Data excerpt:

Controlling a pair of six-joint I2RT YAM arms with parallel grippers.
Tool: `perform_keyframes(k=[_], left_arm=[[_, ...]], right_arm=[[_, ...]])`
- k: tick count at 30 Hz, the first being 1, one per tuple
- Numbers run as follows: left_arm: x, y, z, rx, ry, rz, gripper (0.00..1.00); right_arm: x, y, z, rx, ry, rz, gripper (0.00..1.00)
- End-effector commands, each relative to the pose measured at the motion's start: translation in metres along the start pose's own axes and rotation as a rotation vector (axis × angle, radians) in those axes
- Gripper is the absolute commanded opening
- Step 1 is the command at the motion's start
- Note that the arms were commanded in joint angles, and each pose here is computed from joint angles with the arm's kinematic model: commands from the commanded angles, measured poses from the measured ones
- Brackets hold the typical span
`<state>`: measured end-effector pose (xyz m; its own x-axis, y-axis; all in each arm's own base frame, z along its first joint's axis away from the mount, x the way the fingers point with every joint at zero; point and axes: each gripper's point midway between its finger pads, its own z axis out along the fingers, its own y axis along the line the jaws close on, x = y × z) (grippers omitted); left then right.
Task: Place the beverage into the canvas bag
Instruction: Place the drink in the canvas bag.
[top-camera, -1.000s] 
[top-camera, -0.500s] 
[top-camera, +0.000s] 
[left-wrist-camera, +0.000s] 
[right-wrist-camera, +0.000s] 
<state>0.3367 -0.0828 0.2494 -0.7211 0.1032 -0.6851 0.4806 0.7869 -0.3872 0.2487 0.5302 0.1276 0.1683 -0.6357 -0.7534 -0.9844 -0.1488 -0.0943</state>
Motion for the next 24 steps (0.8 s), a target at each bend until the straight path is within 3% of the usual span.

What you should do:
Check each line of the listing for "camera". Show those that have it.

Task answer:
[top-camera, -1.000s] 
[top-camera, -0.500s] 
[top-camera, +0.000s] 
[left-wrist-camera, +0.000s] 
[right-wrist-camera, +0.000s] 

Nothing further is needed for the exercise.